OKLAHOMA CITY – Oklahoma Attorney General Scott Pruitt made a “direct assault” on people of faith by threatening to lead a movement to repeal a section of the state Constitution.

Pruitt’s comment came in the wake of a stinging defeat at the Oklahoma Supreme Court, which ruled 7-2 that the Ten Commandments monument on the state Capitol grounds must come down.

The Court based its decision on Article 2, Section 5 of the Constitution, which restricts public money or property from being used, directly or indirectly, for any religious use or purpose.

That left Pruitt upset, claiming the Supreme Court “got it wrong.” Pruitt argued the monument was constructed for historical purposes, much like the monument placed at the Texas State Capitol.

At the end of his statement, the attorney general said, “If Article 2, Section 5, is going to be construed in such a manner by the court, it will be necessary to repeal it.”

Repealing the state Constitution would require a vote of the people.

When informed of Pruitt’s comment, Ryan Kiesel, executive director of the Oklahoma chapter of the American Civil Liberties Union, took offense.

“That is a direct assault on individuals and how they arrive at their own beliefs,” he said. “The Framers of our country realized how divisive religion can be for political purposes. All of this (Ten Commandments controversy) began when politicians began to exploit the beliefs of people by introducing legislation and putting it up for a vote.”

Legislators authorized the monument in 2009.

State Rep. Richard Morrissette (D-Oklahoma City) said Pruitt should “take a basic course in constitutional law.”

“Attorney General Pruitt needs to spend his time being the top legal authority in Oklahoma and quit playing politics,” he said.

Pruitt is considered by political insiders to be a top candidate for governor in 2018.

In his prepared statement, the attorney general announced he will file a petition with the Court for a rehearing “in light of the broader implications of this ruling on other areas of state law.” Pruitt also claims the decision contradicts previous Supreme Court rulings.

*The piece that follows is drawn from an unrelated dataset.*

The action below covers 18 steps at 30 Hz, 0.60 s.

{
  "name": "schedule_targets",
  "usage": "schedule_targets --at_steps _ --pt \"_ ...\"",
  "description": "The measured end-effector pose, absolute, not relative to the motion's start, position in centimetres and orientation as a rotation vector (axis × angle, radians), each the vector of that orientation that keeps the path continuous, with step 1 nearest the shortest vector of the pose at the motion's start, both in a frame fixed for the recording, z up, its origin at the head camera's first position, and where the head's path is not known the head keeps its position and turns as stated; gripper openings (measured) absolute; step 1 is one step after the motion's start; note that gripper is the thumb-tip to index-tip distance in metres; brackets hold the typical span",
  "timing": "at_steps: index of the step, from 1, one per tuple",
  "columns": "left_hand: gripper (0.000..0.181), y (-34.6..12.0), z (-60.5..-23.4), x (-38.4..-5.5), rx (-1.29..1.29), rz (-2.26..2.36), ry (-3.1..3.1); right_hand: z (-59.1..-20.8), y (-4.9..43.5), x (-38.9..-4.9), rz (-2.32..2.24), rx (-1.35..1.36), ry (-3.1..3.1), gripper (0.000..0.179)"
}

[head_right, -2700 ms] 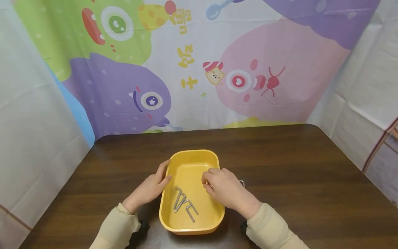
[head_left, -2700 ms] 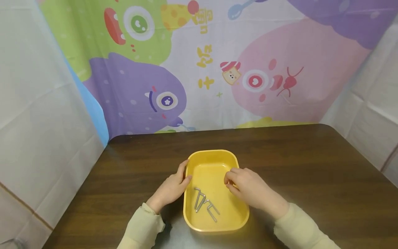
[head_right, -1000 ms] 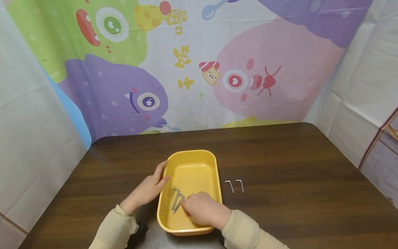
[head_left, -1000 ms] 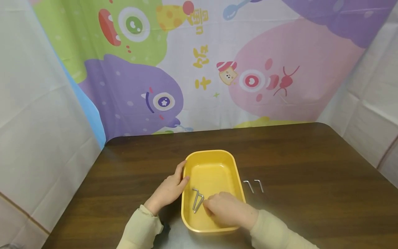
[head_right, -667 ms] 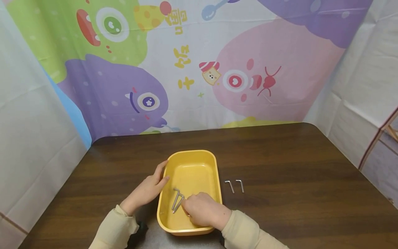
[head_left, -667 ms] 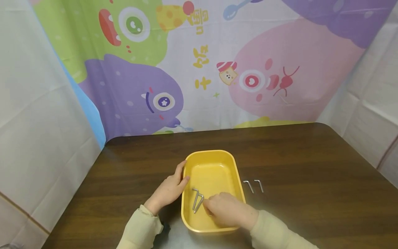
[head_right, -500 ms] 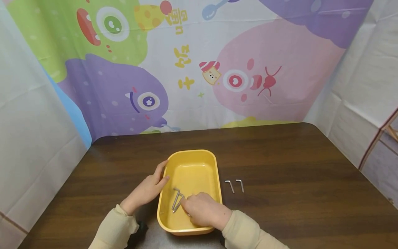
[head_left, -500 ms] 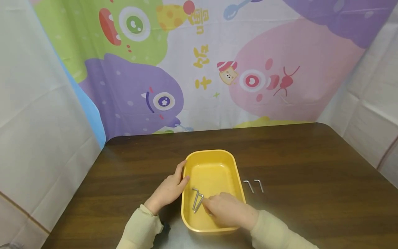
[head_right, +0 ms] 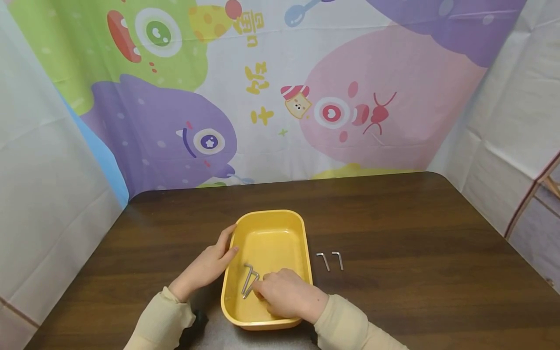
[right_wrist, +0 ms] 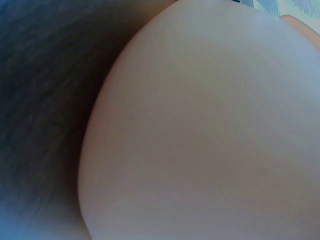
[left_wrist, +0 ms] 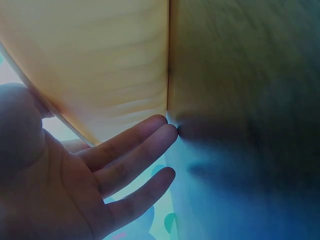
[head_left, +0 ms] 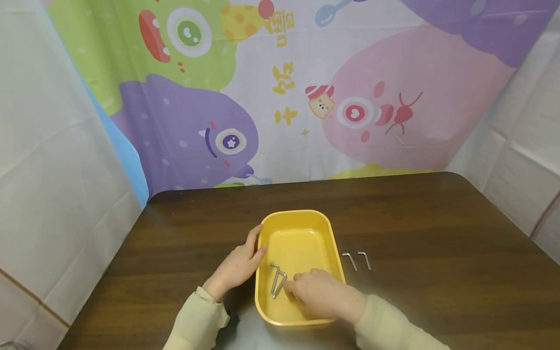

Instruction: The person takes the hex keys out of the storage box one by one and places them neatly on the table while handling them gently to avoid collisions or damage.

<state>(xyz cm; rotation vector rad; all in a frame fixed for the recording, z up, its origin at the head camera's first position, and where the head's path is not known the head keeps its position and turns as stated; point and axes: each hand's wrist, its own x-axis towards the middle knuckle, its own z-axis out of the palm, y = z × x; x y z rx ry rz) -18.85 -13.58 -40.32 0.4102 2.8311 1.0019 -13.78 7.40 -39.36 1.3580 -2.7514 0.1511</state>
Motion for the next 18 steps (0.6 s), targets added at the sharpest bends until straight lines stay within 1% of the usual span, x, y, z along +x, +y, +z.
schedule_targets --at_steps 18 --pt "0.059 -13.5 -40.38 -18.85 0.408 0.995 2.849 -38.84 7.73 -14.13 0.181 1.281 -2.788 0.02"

In this ruling, the Court’s majority opinion states, “In authorizing its placement, the Legislature apparently believed that there would be no legal impediment to placing the monument on the Capitol grounds so long as the text was the same as the text displayed on the Ten Commandments monument on the grounds of the Texas State Capitol and a non-religious historic purpose was given for the placement of the monument.”

The Court also highlighted the single, most important difference in the two cases. The Texas monument did not violate the Establishment Clause of the First Amendment. However, the Oklahoma monument did violate the state Constitution.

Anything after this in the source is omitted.